[RECORDS FOR PROCESSING — start]
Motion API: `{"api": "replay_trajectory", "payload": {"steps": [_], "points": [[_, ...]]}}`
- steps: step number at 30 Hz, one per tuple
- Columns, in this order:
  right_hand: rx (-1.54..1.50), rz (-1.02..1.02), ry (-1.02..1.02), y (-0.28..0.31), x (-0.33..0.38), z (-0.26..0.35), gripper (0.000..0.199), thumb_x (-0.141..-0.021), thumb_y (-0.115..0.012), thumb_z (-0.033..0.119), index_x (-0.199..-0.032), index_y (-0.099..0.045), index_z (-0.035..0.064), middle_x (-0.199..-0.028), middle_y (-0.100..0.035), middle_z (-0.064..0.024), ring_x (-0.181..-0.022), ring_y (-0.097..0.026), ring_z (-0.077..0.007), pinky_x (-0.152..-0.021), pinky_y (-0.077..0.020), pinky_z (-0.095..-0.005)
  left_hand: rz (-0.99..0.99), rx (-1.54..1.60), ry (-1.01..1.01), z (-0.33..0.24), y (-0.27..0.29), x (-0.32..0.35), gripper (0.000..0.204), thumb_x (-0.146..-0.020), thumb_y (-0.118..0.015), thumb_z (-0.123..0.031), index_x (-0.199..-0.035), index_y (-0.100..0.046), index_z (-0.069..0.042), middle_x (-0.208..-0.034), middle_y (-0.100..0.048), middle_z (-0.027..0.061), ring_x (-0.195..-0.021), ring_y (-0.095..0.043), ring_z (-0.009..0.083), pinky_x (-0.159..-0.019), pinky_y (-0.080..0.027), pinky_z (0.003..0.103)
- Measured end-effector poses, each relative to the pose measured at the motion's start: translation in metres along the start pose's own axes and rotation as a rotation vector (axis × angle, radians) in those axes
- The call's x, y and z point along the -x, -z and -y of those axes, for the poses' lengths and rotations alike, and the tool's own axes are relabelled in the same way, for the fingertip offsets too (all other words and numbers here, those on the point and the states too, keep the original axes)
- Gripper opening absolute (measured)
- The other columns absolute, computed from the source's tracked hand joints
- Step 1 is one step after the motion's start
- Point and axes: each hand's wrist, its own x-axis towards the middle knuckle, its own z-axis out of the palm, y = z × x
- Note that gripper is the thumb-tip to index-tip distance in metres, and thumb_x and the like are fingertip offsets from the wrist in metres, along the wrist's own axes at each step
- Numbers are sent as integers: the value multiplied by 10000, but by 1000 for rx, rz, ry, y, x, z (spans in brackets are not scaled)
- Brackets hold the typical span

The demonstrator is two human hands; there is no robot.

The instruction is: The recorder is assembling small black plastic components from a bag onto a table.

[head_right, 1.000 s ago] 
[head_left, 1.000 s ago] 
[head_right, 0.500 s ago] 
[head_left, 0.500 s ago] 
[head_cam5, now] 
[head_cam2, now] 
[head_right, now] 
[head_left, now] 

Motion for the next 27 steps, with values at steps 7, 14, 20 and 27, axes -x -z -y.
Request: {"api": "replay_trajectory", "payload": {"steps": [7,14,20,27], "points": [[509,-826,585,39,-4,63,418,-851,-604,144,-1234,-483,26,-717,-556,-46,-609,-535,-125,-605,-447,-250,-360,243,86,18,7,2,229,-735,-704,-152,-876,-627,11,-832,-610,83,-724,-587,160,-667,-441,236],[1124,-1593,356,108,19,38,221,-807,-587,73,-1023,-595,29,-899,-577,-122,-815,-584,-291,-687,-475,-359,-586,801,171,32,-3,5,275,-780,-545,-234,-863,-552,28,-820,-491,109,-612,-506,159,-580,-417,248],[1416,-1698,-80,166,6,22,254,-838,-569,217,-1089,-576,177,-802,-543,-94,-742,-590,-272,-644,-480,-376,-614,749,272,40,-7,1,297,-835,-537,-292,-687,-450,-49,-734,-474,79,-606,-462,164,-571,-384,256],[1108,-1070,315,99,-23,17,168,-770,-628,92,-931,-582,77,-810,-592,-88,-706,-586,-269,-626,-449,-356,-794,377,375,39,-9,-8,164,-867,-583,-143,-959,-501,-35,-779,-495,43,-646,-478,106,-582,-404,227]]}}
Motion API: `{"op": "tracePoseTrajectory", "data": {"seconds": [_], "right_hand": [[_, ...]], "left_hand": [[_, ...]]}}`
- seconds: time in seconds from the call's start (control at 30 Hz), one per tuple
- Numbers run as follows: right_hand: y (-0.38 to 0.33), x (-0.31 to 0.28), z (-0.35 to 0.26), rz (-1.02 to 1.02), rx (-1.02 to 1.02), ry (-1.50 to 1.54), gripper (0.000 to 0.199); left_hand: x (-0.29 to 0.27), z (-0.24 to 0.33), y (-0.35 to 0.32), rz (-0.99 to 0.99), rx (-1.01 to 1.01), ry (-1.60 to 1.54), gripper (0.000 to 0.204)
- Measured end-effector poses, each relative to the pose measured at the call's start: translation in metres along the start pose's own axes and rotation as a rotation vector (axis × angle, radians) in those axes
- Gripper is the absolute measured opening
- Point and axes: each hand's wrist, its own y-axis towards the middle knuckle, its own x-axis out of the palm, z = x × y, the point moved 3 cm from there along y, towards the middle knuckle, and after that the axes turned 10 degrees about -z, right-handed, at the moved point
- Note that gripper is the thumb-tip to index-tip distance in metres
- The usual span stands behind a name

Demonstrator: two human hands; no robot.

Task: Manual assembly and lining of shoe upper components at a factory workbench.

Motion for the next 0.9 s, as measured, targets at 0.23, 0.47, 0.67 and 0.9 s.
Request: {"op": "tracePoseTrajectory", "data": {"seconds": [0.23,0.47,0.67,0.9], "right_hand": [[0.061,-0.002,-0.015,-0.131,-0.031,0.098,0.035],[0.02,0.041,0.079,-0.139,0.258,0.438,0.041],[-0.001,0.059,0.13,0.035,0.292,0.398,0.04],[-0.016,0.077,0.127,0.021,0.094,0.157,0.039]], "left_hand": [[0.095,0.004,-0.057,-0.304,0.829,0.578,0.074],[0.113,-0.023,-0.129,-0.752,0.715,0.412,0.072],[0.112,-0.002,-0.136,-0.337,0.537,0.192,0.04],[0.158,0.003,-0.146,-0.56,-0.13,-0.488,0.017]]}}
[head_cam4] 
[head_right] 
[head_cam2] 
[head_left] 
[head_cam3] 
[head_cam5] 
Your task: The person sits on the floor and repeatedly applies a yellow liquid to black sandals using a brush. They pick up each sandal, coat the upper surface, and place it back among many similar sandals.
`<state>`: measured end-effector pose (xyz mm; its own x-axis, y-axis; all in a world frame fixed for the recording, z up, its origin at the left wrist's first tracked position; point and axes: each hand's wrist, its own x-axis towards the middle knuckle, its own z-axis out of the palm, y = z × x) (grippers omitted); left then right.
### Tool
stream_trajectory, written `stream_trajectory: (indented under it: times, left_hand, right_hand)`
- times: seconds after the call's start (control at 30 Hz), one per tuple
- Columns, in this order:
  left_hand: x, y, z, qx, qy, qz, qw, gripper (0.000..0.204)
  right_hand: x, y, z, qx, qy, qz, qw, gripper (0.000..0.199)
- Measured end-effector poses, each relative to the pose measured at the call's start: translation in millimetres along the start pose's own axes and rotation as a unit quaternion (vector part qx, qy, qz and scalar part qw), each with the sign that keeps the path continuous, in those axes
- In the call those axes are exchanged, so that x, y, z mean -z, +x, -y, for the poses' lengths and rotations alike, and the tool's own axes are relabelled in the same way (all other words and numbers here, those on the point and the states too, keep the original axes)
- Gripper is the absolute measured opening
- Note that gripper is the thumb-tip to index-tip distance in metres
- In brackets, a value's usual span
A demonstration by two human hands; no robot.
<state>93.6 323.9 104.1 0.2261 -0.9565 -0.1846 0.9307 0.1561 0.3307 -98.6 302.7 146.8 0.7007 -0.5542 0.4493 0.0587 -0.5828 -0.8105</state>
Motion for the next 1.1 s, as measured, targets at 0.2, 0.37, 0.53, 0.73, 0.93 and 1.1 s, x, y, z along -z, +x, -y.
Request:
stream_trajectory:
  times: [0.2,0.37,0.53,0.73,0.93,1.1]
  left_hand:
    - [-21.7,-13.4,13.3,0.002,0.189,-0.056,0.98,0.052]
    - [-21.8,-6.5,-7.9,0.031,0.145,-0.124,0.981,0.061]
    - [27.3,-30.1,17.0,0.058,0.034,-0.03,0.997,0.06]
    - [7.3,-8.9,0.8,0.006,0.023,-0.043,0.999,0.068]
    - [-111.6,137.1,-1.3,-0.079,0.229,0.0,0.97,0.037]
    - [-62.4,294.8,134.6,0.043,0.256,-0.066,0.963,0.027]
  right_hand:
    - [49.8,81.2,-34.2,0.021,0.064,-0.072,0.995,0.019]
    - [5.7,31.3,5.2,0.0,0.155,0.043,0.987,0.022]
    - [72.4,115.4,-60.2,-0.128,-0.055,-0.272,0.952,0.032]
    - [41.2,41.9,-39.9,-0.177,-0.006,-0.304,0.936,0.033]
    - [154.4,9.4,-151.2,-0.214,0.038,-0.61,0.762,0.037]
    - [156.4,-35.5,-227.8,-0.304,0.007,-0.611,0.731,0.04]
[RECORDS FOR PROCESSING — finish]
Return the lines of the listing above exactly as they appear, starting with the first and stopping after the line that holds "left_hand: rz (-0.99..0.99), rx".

ANSWER SECTION:
Motion API: `{"api": "replay_trajectory", "payload": {"steps": [_], "points": [[_, ...]]}}`
- steps: step number at 30 Hz, one per tuple
- Columns, in this order:
  right_hand: rx (-1.54..1.50), rz (-1.02..1.02), ry (-1.02..1.02), y (-0.28..0.31), x (-0.33..0.38), z (-0.26..0.35), gripper (0.000..0.199), thumb_x (-0.141..-0.021), thumb_y (-0.115..0.012), thumb_z (-0.033..0.119), index_x (-0.199..-0.032), index_y (-0.099..0.045), index_z (-0.035..0.064), middle_x (-0.199..-0.028), middle_y (-0.100..0.035), middle_z (-0.064..0.024), ring_x (-0.181..-0.022), ring_y (-0.097..0.026), ring_z (-0.077..0.007), pinky_x (-0.152..-0.021), pinky_y (-0.077..0.020), pinky_z (-0.095..-0.005)
  left_hand: rz (-0.99..0.99), rx (-1.54..1.60), ry (-1.01..1.01), z (-0.33..0.24), y (-0.27..0.29), x (-0.32..0.35), gripper (0.000..0.204), thumb_x (-0.146..-0.020), thumb_y (-0.118..0.015), thumb_z (-0.123..0.031), index_x (-0.199..-0.035), index_y (-0.100..0.046), index_z (-0.069..0.042), middle_x (-0.208..-0.034), middle_y (-0.100..0.048), middle_z (-0.027..0.061), ring_x (-0.195..-0.021), ring_y (-0.095..0.043), ring_z (-0.009..0.083), pinky_x (-0.159..-0.019), pinky_y (-0.080..0.027), pinky_z (0.003..0.103)

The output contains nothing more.